● Requirement: Please copy out each line of the listing that contains the word "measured".

● Supplied data:
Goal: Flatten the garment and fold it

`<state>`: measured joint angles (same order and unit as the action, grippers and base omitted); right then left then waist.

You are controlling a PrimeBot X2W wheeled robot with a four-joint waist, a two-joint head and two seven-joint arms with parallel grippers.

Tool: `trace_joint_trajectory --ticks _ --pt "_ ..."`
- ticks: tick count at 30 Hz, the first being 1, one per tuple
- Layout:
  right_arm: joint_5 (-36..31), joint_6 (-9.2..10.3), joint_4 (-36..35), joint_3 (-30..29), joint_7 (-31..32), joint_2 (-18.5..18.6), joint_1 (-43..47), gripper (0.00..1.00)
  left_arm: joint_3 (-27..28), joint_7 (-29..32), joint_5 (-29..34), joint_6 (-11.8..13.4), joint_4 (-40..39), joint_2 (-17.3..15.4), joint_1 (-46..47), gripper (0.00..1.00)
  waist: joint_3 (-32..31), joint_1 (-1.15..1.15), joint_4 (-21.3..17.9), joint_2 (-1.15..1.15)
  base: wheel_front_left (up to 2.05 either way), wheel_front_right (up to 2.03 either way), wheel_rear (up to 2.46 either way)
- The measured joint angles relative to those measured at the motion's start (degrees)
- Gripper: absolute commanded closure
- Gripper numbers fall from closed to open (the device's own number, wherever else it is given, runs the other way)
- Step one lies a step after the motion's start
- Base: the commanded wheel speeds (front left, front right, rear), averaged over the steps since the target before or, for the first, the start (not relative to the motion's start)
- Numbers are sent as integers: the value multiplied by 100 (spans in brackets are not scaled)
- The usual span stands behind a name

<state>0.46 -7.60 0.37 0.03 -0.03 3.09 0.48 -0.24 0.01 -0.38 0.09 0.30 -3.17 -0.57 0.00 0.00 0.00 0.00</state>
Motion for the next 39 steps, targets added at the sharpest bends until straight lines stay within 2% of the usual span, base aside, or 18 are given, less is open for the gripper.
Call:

● Exercise result:
`<state>`: measured joint angles (same order and unit as the action, grippers and base omitted); right then left then waist.
- The measured joint angles relative to those measured at the motion's start (degrees)

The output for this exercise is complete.